02.09.2014, 11:52 Uhr

Dieser Zug ist abgefahren

Die Aufsichträte der Achenseebahn sind ennttäuscht vom fehlenden Vertrauen der Aktionäre

Nach einer desaströsen Hauptversammlung wollen vier Aufsichtsräte der Achenseebahn zurücktreten. Der Aufsichtsratvorsitzende Christian Kittl, der heftig für sein unakzeptables Verhalten kritisiert wird, will davon nichts wissen.
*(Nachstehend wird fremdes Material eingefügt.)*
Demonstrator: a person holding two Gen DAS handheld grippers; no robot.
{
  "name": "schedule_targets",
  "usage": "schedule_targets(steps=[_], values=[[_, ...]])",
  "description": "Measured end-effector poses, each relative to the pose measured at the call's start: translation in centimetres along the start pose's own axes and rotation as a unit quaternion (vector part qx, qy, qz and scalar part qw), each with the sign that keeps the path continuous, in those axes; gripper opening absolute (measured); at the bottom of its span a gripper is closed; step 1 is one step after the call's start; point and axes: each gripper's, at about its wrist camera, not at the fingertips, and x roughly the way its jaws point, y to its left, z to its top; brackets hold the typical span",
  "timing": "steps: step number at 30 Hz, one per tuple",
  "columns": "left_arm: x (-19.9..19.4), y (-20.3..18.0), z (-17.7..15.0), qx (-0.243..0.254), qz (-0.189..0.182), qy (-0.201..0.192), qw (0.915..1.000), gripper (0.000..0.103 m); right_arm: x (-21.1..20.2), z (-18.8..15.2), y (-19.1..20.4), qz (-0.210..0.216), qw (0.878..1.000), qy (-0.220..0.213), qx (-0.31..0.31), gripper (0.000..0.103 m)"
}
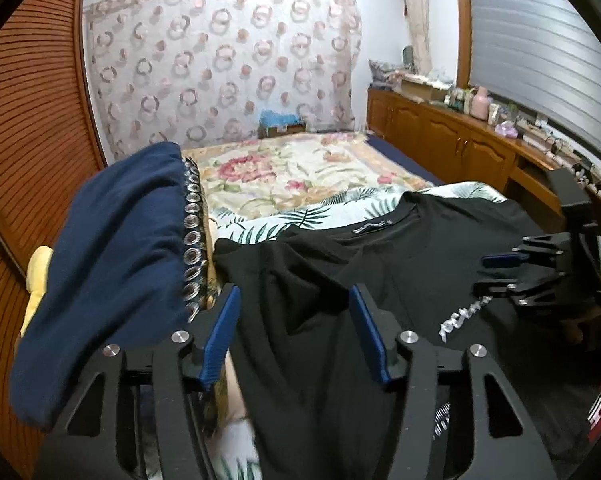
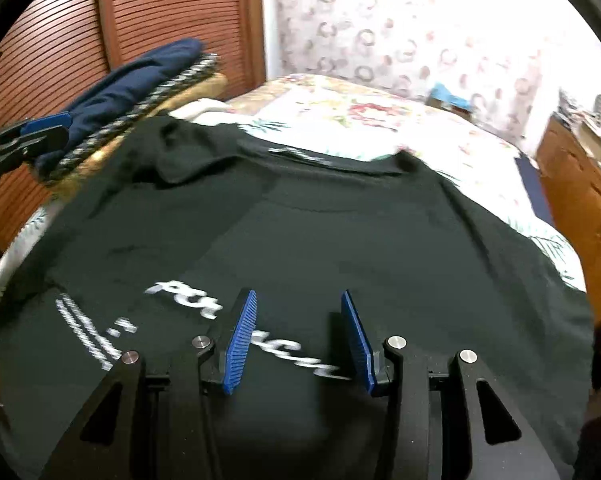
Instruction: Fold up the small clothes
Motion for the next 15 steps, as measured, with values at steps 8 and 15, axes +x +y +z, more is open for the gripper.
schedule_targets(steps=[8, 15], values=[[5.4, 0.6, 2.1, -0.016, 0.013, 0.046, 0.9987, 0.055, 1.1, -0.3, -1.0, -0.001, 1.0, 0.003, 0.015, 0.058], [8.7, 1.0, 2.7, -0.024, 0.043, 0.086, 0.9951, 0.054, -0.1, -1.0, -1.9, 0.0, 1.0, 0.003, 0.009, 0.061]])
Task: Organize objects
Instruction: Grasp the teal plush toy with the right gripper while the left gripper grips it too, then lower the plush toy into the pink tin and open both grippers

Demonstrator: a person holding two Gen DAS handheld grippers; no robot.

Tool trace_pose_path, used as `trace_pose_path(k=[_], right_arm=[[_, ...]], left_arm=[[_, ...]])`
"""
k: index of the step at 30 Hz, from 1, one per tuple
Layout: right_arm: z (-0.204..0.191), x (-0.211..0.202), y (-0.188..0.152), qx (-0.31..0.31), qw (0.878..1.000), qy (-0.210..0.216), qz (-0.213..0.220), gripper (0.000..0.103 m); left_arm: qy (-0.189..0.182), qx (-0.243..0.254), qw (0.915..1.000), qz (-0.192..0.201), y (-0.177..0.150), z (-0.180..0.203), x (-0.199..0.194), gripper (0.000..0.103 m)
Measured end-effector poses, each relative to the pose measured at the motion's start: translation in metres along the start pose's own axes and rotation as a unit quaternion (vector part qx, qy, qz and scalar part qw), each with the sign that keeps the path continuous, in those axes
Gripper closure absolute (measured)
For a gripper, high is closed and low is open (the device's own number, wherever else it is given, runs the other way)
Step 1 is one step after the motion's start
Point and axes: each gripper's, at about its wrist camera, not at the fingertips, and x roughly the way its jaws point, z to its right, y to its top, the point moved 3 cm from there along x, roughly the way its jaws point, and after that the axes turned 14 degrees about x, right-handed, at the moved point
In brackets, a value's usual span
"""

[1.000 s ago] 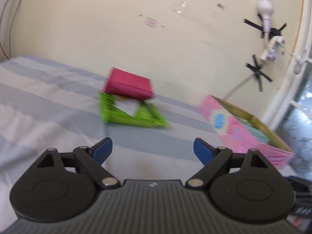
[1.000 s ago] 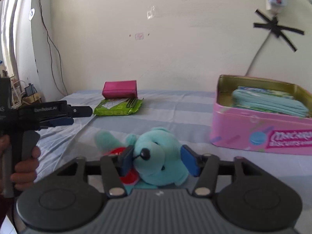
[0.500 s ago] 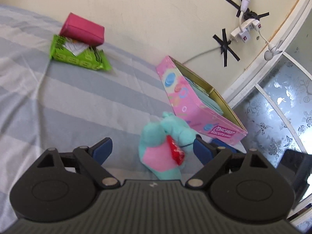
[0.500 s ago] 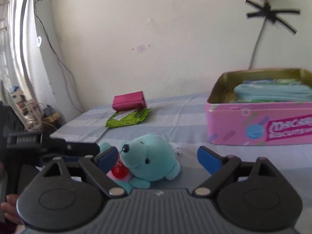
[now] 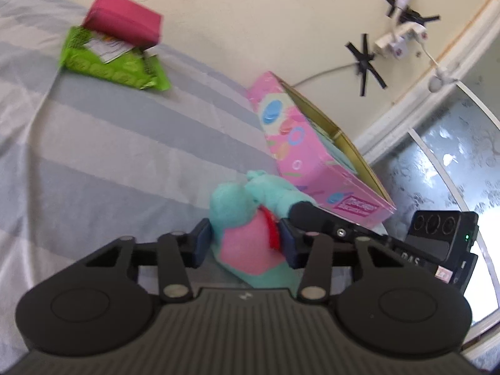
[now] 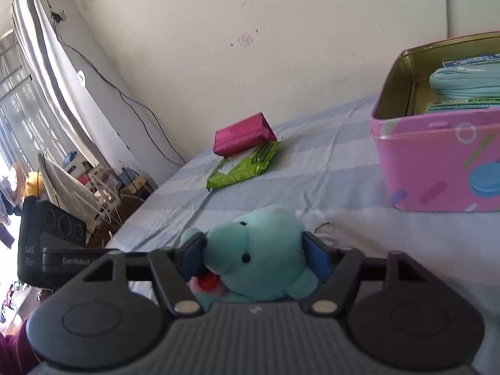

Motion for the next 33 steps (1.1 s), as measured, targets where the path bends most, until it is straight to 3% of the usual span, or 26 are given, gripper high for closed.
trace_pose_path(k=[6, 10, 14, 18, 24, 26, 29, 33], right_arm=[[-0.012, -0.037, 0.014, -0.036, 0.994, -0.022, 0.101, 0.040], [-0.005, -0.076, 0.039, -0.049, 0.980, -0.048, 0.185, 0.040], [0.020, -0.116, 0.068, -0.052, 0.965, -0.090, 0.242, 0.040], [0.061, -0.147, 0.095, -0.029, 0.954, -0.123, 0.271, 0.040], [0.118, -0.168, 0.119, 0.006, 0.942, -0.168, 0.289, 0.039], [0.135, -0.168, 0.120, 0.030, 0.937, -0.176, 0.301, 0.028], [0.148, -0.170, 0.121, 0.040, 0.924, -0.213, 0.315, 0.012], [0.141, -0.188, 0.112, 0.036, 0.908, -0.200, 0.367, 0.010]], left_arm=[[-0.003, 0.058, 0.9982, 0.014, 0.036, 0.041, 0.011, 0.056], [-0.007, 0.120, 0.9925, 0.024, 0.071, 0.087, 0.038, 0.057], [-0.015, 0.168, 0.9854, 0.026, 0.096, 0.136, 0.082, 0.057], [-0.034, 0.186, 0.9818, 0.013, 0.111, 0.176, 0.132, 0.057], [-0.022, 0.205, 0.9785, -0.004, 0.119, 0.198, 0.200, 0.057], [-0.007, 0.205, 0.9788, -0.006, 0.119, 0.200, 0.213, 0.054], [0.028, 0.205, 0.9784, -0.005, 0.114, 0.199, 0.223, 0.038], [0.034, 0.199, 0.9794, -0.006, 0.104, 0.193, 0.212, 0.038]])
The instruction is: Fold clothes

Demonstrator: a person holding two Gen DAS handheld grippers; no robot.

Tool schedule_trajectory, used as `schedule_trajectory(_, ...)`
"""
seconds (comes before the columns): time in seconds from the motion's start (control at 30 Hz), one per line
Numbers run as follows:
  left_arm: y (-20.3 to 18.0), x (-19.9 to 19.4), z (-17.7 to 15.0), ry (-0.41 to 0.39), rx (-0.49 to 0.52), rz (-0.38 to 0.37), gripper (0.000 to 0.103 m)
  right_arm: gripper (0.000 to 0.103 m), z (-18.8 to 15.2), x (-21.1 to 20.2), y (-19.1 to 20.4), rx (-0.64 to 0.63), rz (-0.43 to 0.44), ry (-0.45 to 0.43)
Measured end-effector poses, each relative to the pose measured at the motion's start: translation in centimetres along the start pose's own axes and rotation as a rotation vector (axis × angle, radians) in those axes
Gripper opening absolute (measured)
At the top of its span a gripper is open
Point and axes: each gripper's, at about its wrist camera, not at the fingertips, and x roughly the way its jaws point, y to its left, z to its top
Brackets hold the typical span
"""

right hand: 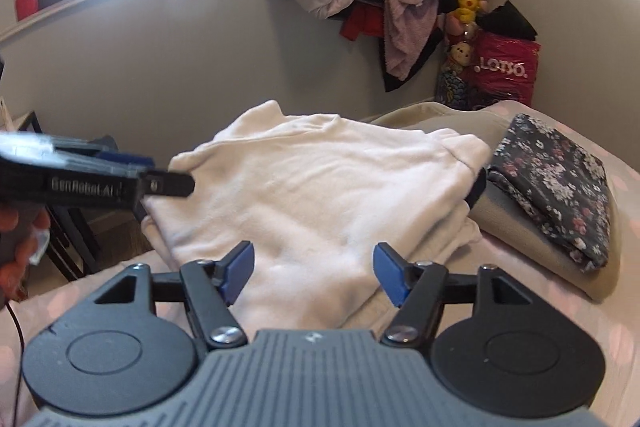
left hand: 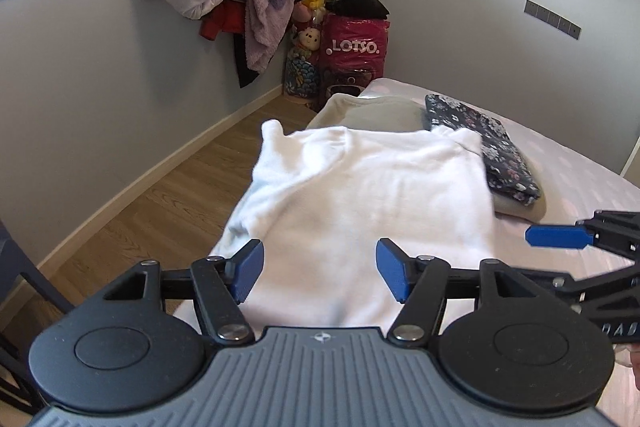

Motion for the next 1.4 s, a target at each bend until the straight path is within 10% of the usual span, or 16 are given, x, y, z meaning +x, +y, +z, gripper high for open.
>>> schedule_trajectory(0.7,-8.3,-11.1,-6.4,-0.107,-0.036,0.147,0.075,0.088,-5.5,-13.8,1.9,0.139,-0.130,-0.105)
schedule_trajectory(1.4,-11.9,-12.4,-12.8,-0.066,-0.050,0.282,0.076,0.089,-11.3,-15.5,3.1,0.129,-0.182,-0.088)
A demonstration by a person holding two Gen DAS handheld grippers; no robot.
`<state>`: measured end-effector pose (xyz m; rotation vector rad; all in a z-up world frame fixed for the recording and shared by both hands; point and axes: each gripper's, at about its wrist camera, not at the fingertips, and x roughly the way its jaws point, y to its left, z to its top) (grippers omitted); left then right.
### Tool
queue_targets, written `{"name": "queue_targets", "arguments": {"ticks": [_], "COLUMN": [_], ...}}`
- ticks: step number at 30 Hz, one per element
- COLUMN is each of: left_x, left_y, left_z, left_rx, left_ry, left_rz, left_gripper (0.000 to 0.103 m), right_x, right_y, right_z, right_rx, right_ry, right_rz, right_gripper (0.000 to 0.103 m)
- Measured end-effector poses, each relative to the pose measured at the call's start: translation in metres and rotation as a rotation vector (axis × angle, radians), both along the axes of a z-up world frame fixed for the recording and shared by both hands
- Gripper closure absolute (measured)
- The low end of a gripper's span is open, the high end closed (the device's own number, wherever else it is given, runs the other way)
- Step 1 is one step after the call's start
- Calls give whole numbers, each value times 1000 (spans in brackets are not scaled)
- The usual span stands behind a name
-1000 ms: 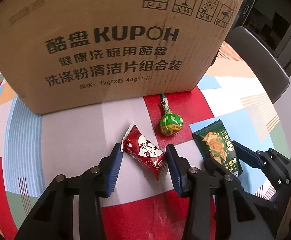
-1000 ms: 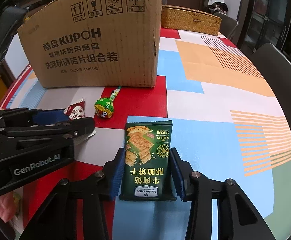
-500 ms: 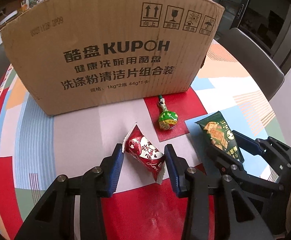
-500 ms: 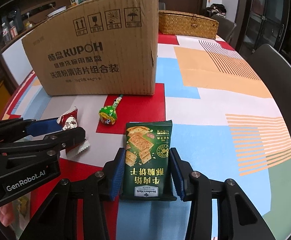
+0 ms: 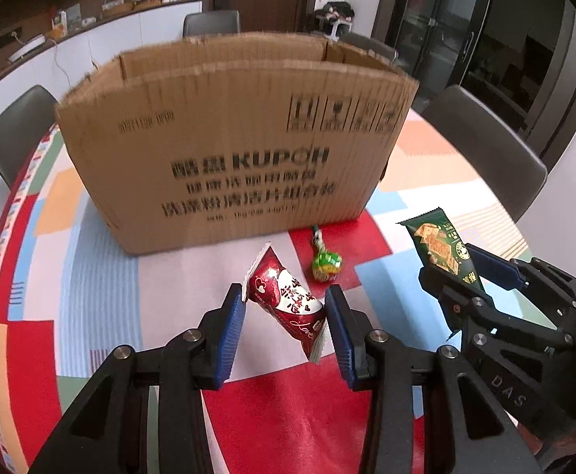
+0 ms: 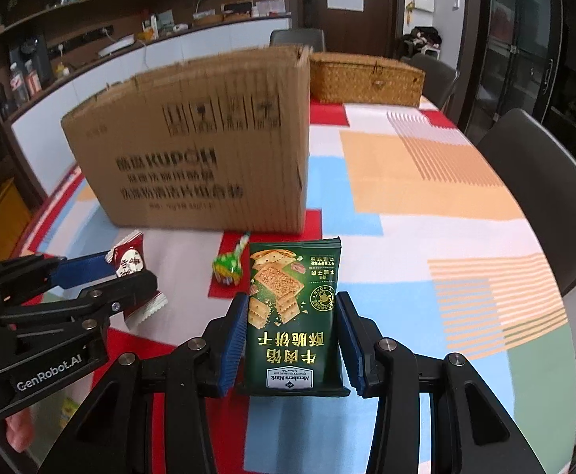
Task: Organize snacks
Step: 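Lift both held snacks and carry them over the cardboard box, then open both tools to drop the red candy and cracker packet into the box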
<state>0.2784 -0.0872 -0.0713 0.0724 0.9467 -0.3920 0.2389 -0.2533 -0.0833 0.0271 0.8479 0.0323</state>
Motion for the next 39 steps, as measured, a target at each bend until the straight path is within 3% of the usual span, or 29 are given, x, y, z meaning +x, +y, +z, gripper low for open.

Die Enttäuschung bei den Aufsichtsräten der Achenseebahn BM Josef Hausberger, BM Stefan Meßner, TVB Obmann Hans Entner und GR Silvia Schwaiger ist groß. Zwar wurden sie bei der Aktionärsversammlung aus rechtlicher Sicht entlastet, aus moralischer Sicht allerdings nicht. Zu viele Gegenstimmen hätten gezeigt, dass kein Vertrauensverhältnis mehr vorhanden sei. Für die vier Aufsichtsräte ist ein Rücktritt die logische Konsequenz.

Ein Rücktritt in der Warteschleife

Der angekündigte sofortige Rücktritt ist aufgrund rechtlicher Bestimmungen aber nicht möglich und auch nicht sinnvoll. „Da lediglich eine Nachwahl und nicht ein Totalaustausch des Aufsichtsrates die Folge wäre, halten wir bis zum ehestmöglichen Termin die Stellung,“ erklärt BM Hausberger den Grund für den Aufschub des Rücktritts.
Bis dahin wollen die Aufsichtsräte aber nicht die Hände in den Schoß legen. „Ein solches Szenario wie bei der letzten Hauptversammlung darf es nicht mehr geben,“ zeigt sich Entner bestimmt. Alle vier distanzieren sich klar vom unangebrachten Verhalten und schlechten Umgang des Vorsitzenden gegenüber den Aktionären und Mitarbeitern und entschuldigten sich für die turbulente Sitzung.

„Wir verlassen nicht das sinkende Schiff!“

Nach vielen negativen Schlagzeilen, in denen von hohen Schulden und personellen Fehlentscheidungen berichtet wurde, scheint der Eklat bei der Versammlung nur die Spitze des Eisberges zu sein. Die vier Räte betonen aber, dass sie sich nicht aus der Affäre ziehen würden. „Es ist kein schlechtes Geschäftsjahr zu erwarten, die Situation ist nicht mehr so dramatisch wie im letzten Jahr,“ erklärt Hausberger. Allerdings seien strukturelle Veränderungen erforderlich, auch ein Sanierungskonzept müsse ausgearbeitet werden und nicht zuletzt müsse etwas gegen die negative Stimmung getan werden.
Es wartet noch viel Arbeit auf die Aufsichtsräte, die spätestens bei der nächsten Hauptversammlung im Sommer 2015 zurücktreten können. Und das, wo zusätzlich noch viele Altlasten geklärt werden müssen, wie etwa Ungereimtheiten in der Bianz oder die erst in diesem Jahr aufgedeckte Schwarzgeldkasse. Ein gerichtliches Verfahren ist gegen den ehemaligen Vorstand Bernhard Marchi anhängig und soll endlich für Klarheit sorgen und einen Neuanfang ermöglichen. Bis dahin wird bei der Achenseebahn aber noch viel schwarzer Rauch aufgehen.